Abstract

There is growing recognition that machine learning exposes new security and privacy issues in software systems. In this talk, we first articulate a comprehensive threat model for machine learning, then present an attack against model prediction integrity, and finally discuss a framework for learning privately.

Machine learning models were shown to be vulnerable to adversarial examples—subtly modified malicious inputs crafted to compromise the integrity of their outputs. Furthermore, adversarial examples that affect one model often affect another model, even if the two models have different architectures, so long as both models were trained to perform the same task. An attacker may therefore conduct an attack with very little information about the victim by training their own substitute model to craft adversarial examples, and then transferring them to a victim model. The attacker need not even collect a training set to mount the attack. Indeed, we demonstrate how adversaries may use the victim model as an oracle to label a synthetic training set for the substitute. We conclude this first part of the talk by formally showing that there are (possibly unavoidable) tensions between model complexity, accuracy, and resilience that must be calibrated for the environments in which they will be used.
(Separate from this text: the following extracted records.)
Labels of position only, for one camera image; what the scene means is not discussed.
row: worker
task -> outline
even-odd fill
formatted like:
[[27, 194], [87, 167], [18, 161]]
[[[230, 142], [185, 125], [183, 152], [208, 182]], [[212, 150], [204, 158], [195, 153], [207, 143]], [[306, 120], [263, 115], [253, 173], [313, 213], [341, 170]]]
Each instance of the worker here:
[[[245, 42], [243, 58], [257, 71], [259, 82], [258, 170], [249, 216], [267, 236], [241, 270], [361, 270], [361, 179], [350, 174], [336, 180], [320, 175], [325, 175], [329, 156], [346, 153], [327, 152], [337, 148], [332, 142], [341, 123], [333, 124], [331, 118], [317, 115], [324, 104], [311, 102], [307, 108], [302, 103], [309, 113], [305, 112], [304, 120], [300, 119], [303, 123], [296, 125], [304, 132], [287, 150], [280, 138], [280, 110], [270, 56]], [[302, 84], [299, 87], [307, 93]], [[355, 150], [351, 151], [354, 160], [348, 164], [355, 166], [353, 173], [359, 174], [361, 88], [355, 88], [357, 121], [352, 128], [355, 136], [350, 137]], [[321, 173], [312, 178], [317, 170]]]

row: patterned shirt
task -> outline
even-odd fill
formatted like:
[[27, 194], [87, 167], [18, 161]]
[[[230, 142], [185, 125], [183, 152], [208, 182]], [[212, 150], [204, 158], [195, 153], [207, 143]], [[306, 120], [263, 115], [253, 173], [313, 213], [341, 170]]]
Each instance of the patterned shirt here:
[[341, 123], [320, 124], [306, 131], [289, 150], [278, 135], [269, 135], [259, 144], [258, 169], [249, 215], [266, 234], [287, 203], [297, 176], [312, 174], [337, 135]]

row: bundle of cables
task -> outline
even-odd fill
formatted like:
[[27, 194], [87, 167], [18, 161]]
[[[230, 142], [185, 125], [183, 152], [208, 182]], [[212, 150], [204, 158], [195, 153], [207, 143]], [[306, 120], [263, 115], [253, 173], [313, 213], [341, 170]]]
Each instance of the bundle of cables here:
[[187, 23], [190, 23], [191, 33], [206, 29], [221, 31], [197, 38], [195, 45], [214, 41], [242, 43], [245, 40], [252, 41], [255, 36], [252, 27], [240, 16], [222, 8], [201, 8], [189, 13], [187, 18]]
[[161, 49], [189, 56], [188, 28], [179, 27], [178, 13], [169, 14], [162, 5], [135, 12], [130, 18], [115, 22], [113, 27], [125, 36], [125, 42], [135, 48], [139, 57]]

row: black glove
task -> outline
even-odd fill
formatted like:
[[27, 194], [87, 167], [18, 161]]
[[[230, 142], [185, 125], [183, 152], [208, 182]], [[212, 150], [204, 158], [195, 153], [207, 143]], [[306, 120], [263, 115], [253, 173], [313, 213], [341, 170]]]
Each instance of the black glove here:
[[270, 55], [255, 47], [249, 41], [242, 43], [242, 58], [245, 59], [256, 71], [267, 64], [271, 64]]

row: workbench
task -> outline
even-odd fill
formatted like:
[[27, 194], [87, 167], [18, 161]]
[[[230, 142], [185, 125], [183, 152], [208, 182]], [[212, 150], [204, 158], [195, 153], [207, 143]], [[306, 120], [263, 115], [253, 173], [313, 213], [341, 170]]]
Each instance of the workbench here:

In addition, some machine learning applications involve training data that is sensitive, such as the medical histories of patients in a clinical trial. A model may inadvertently and implicitly store some of its training data; careful analysis of the model may therefore reveal sensitive information. To address this problem, we demonstrate a generally applicable approach to providing strong privacy guarantees for training data. The approach combines, in a black-box fashion, multiple models trained with disjoint datasets, such as records from different subsets of users. Because they rely directly on sensitive data, these models are not published, but instead used as “teachers” for a “student” model. The student learns to predict an output chosen by noisy voting among all of the teachers, and cannot directly access an individual teacher or the underlying data or parameters. The student’s privacy properties can be understood both intuitively (since no single teacher and thus no single dataset dictates the student’s training) and formally, in terms of differential privacy.